Palais du cardinal Granvelle : c’est une maison à deux étages, assez basse, avec une large cour intérieure et une galerie qui règne en carré dans cette cour. Des arcades à cintres très bas, très obtus, la soutiennent. On retrouve en beaucoup d’endroits ces voûtes surbaissées, oblongues : l’effet est original. Ce qu’il y a de mieux dans le palais, ce sont les fenêtres ; une croix de pierre sculptée les divise ; une corniche les surmonte. Rien de plus joli et de plus gai ; cela date de la Renaissance. Beaucoup de maisons dans la ville en ont de pareilles. Souvent on rencontre une tourelle bien conservée, une porte en ogive ; une de ces maisons, près de la sortie, est intacte. On est là au beau milieu de la Renaissance. — La maison n’est pas grande, mais d’un goût excellent, avec de jolies proportions et une sorte de lanterne ; tout cela fait un ensemble. Parfois les montants sont en pierres cannelées, superposées par faces inverses, comme au Luxembourg. Partout, grilles de fenêtres à ventres bombés, et souvent grillages en long et en travers, comme dans un couvent d’Espagne.

Les églises sont laides, du XVIIe siècle dans le goût jésuite, avec des façades en consoles, de gros saints-sacrements dorés, des colonnes emphatiques à l’intérieur.

Curieux hôtel de ville, étroit, écrasé, à galeries basses, un reste de la tristesse étriquée du Moyen âge. — Deux bons tableaux, un Saint Sébastien de Fra Bartolomeo, un autre de Sébastien del Piombo, dans la cathédrale. — Ce qu’il y avait de curieux, c’était l’archevêque à sa stalle, officiant dans sa grande robe rouge de cardinal ; il est ici roi, presque Dieu, tout ce qu’il vous plaira.

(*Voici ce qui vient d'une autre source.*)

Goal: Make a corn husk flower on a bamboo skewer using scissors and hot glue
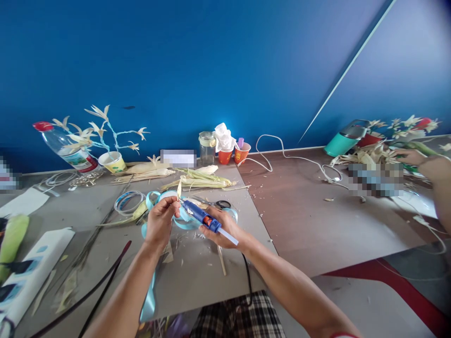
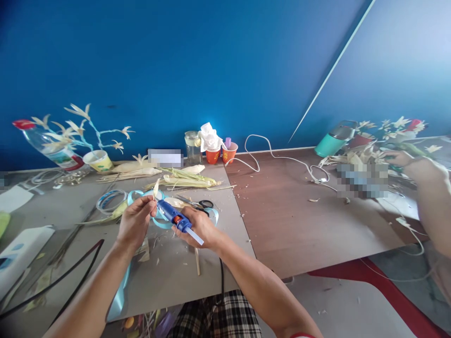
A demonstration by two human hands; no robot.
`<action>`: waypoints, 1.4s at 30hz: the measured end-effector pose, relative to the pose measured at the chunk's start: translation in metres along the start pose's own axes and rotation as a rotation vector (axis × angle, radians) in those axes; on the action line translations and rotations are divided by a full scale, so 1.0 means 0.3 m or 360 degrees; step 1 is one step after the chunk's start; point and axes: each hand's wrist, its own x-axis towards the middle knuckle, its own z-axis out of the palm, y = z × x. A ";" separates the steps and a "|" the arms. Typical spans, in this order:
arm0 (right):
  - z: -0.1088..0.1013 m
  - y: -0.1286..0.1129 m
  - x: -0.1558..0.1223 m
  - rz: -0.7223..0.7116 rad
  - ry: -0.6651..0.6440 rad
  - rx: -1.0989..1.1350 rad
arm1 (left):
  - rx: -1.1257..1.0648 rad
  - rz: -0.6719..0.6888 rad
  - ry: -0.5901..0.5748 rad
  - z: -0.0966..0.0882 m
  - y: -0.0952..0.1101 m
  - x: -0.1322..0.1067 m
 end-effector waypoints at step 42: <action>0.000 0.005 -0.001 -0.0012 -0.0001 -0.0027 | 0.0146 0.0040 0.0069 -0.003 -0.012 0.008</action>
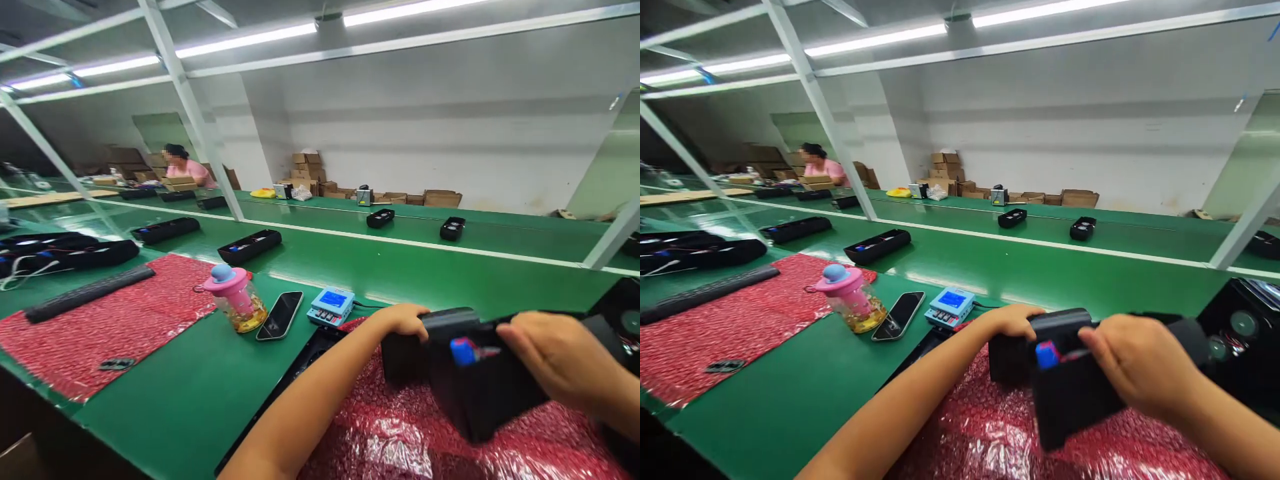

Un peintre pourrait passer deux mois dans cette ville, tant il y a d’étranges rues étroites, sans fenêtres, aveugles et noires le soir comme de vraies rues espagnoles, tant les hauts toits pointus, noircis, peuplés de cheminées, ont un air énergique, tant le pêle-mêle des bâtisses et des balcons, dans les vieux taudis qui peuplent la rivière, est original et fauve, tant le XVIe et le XVIIe siècle ont laissé de traces ici. Par suite et en revanche, les esprits aussi semblent du XVIe et du XVIIe siècle.

Dîné avec le lieutenant-colonel C… et un autre officier ; le colonel a soixante-cinq ans, il a l’air d’en avoir quarante-cinq. Il vit dans la montagne avec sa femme, surveille les écoles par plaisir, fait tous les huit jours passer des examens, donne des prix. Brave homme, sain d’esprit et de corps, et que la campagne, le bon air, la vie simple, ont conservé. — Voilà des gens comme il nous en faudrait en France et comme il y en a beaucoup en Angleterre.

  1. Voyez dans Zur Ehre Gottes, par Meissner, l’histoire du meunier Everard.